What is being asked: Restate the following data in its entirety, word for word and without images.

*** Information provided Section Begins ***

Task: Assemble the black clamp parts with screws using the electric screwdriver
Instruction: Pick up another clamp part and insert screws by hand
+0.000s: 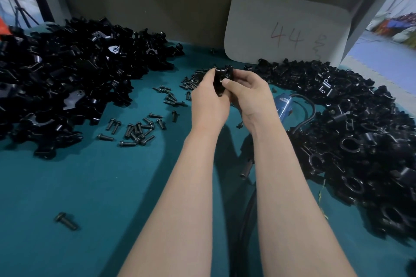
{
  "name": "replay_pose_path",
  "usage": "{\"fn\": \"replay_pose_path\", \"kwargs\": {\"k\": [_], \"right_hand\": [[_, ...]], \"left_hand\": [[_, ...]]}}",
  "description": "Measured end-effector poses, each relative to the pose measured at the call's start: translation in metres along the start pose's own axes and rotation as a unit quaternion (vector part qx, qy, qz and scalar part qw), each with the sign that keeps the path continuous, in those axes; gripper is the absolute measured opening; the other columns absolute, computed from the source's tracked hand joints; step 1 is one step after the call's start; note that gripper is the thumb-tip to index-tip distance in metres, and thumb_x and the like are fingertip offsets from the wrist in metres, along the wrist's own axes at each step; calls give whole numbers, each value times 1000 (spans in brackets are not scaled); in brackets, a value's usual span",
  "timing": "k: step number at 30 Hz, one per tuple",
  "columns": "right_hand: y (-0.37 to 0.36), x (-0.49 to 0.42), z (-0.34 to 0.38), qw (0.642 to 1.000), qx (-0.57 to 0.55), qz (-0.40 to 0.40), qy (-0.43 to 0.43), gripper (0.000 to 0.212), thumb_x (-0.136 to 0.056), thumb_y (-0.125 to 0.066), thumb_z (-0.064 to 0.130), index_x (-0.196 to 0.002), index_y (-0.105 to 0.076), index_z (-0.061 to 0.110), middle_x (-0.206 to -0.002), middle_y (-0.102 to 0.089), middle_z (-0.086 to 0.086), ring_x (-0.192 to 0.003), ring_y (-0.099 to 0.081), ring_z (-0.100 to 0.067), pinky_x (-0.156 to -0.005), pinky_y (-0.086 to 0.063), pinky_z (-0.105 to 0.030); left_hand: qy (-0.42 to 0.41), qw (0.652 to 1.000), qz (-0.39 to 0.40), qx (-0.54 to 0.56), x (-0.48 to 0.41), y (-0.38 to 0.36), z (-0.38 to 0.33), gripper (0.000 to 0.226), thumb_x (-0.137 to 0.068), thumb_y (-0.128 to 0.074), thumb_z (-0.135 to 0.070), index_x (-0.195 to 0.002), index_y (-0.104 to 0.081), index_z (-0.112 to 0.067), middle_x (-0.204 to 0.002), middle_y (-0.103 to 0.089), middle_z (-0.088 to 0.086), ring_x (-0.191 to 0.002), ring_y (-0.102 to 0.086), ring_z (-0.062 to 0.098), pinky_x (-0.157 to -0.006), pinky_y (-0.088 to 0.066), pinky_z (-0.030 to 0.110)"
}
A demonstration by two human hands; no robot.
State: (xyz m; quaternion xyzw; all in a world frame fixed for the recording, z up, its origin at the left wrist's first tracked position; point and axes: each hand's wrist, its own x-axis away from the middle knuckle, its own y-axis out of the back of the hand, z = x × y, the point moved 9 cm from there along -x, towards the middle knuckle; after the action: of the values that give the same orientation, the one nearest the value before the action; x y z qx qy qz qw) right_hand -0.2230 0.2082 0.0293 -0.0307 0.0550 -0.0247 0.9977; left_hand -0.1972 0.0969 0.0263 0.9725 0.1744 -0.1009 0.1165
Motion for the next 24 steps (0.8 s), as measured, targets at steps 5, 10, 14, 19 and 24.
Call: {"fn": "replay_pose_path", "kwargs": {"k": [5, 10, 14, 19, 24], "right_hand": [[-4, 3, 3, 1000, 0, 11, 0, 23, -85, -64, 0, -106, -60, 8, -108, -68, -14, -104, -66, -25, -94, -52, -41], [-11, 8, 10, 996, 65, -15, 58, 14, -95, -57, 22, -92, -69, 15, -88, -69, 0, -83, -62, -13, -80, -52, -32], [-39, 16, 5, 941, 316, 6, 120, 25, -96, -48, 13, -113, -68, 13, -104, -68, -3, -90, -59, -17, -87, -46, -29], [-94, 40, -42, 820, 521, 237, 21, 24, -94, -40, 5, -111, -57, 5, -119, -56, -15, -107, -45, -29, -100, -34, -42], [-89, 41, -31, 856, 484, 172, 63, 19, -92, -42, 2, -84, -58, 9, -107, -59, -14, -106, -47, -31, -93, -32, -40]], "left_hand": [[0, 999, -50, 3, 5, 8, -3, 30, -93, -58, -13, -123, -60, -17, -108, -69, 1, -100, -64, 17, -82, -48, 21], [29, 989, -125, 67, 5, 28, 0, 8, -90, -62, -24, -94, -66, -18, -91, -72, 0, -88, -67, 19, -80, -53, 30], [83, 929, -208, 295, -3, 58, 14, 8, -91, -63, -10, -83, -63, -11, -78, -65, 2, -78, -65, 22, -79, -54, 30], [93, 872, -225, 425, -4, 62, 13, 9, -93, -61, -10, -95, -62, -1, -80, -60, 6, -72, -61, 16, -71, -55, 19], [98, 872, -209, 433, -3, 59, 8, 4, -93, -61, -8, -89, -63, -6, -78, -60, 2, -71, -59, 15, -70, -53, 18]]}}
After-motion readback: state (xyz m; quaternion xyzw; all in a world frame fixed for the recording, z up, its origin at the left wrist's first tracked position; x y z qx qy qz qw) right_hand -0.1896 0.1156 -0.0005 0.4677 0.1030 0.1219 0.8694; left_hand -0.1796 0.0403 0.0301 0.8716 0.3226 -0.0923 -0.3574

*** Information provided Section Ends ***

Exercise response:
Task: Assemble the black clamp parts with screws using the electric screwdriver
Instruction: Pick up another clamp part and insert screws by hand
+0.000s: 
{
  "name": "replay_pose_path",
  "usage": "{\"fn\": \"replay_pose_path\", \"kwargs\": {\"k\": [_], \"right_hand\": [[_, ...]], \"left_hand\": [[_, ...]]}}",
  "description": "Measured end-effector poses, each relative to the pose measured at the call's start: translation in metres along the start pose's own axes and rotation as a unit quaternion (vector part qx, qy, qz and scalar part qw), each with the sign that keeps the path continuous, in those axes; gripper is the absolute measured opening; the other columns absolute, computed from the source's tracked hand joints; step 1 is one step after the call's start; note that gripper is the thumb-tip to index-tip distance in metres, and thumb_x and the like are fingertip offsets from the wrist in metres, along the wrist's own axes at each step; calls give whole numbers, each value times 1000 (spans in brackets are not scaled); in brackets, a value's usual span",
  "timing": "k: step number at 30 Hz, one per tuple",
  "columns": "right_hand: y (-0.37 to 0.36), x (-0.49 to 0.42), z (-0.34 to 0.38), qw (0.642 to 1.000), qx (-0.57 to 0.55), qz (-0.40 to 0.40), qy (-0.43 to 0.43), gripper (0.000 to 0.212), thumb_x (-0.136 to 0.056), thumb_y (-0.125 to 0.066), thumb_z (-0.064 to 0.130), index_x (-0.196 to 0.002), index_y (-0.105 to 0.076), index_z (-0.061 to 0.110), middle_x (-0.206 to -0.002), middle_y (-0.102 to 0.089), middle_z (-0.086 to 0.086), ring_x (-0.192 to 0.003), ring_y (-0.099 to 0.081), ring_z (-0.100 to 0.067), pinky_x (-0.156 to -0.005), pinky_y (-0.086 to 0.063), pinky_z (-0.105 to 0.030); left_hand: qy (-0.42 to 0.41), qw (0.652 to 1.000), qz (-0.39 to 0.40), qx (-0.54 to 0.56), x (-0.48 to 0.41), y (-0.38 to 0.36), z (-0.38 to 0.33), gripper (0.000 to 0.226), thumb_x (-0.137 to 0.068), thumb_y (-0.128 to 0.074), thumb_z (-0.135 to 0.070), index_x (-0.195 to 0.002), index_y (-0.104 to 0.081), index_z (-0.112 to 0.067), middle_x (-0.204 to 0.002), middle_y (-0.103 to 0.089), middle_z (-0.088 to 0.086), ring_x (-0.191 to 0.002), ring_y (-0.102 to 0.086), ring_z (-0.062 to 0.098), pinky_x (-0.157 to -0.006), pinky_y (-0.088 to 0.066), pinky_z (-0.030 to 0.110)"
}
A demonstration by two human hands; no robot.
State: (xyz m; quaternion xyzw; all in a world frame fixed for the recording, z up, its origin at the left wrist's first tracked position; point and axes: each hand's wrist, its own x-axis away from the middle knuckle, its own y-axis out of the back of the hand, z = x × y, the point moved 9 cm from there along -x, towards the middle knuckle; after the action: of the values that give the same orientation, the one nearest the value before the action; x y z qx qy qz qw) right_hand -0.2230 0.2082 0.0293 -0.0307 0.0550 -0.0247 0.9977; left_hand -0.1972 0.0969 0.0263 0.9725 0.1744 -0.1009 0.1165
Motion for the next 24 steps (0.8 s), as measured, targets at steps 5, 10, 14, 19 and 24.
Call: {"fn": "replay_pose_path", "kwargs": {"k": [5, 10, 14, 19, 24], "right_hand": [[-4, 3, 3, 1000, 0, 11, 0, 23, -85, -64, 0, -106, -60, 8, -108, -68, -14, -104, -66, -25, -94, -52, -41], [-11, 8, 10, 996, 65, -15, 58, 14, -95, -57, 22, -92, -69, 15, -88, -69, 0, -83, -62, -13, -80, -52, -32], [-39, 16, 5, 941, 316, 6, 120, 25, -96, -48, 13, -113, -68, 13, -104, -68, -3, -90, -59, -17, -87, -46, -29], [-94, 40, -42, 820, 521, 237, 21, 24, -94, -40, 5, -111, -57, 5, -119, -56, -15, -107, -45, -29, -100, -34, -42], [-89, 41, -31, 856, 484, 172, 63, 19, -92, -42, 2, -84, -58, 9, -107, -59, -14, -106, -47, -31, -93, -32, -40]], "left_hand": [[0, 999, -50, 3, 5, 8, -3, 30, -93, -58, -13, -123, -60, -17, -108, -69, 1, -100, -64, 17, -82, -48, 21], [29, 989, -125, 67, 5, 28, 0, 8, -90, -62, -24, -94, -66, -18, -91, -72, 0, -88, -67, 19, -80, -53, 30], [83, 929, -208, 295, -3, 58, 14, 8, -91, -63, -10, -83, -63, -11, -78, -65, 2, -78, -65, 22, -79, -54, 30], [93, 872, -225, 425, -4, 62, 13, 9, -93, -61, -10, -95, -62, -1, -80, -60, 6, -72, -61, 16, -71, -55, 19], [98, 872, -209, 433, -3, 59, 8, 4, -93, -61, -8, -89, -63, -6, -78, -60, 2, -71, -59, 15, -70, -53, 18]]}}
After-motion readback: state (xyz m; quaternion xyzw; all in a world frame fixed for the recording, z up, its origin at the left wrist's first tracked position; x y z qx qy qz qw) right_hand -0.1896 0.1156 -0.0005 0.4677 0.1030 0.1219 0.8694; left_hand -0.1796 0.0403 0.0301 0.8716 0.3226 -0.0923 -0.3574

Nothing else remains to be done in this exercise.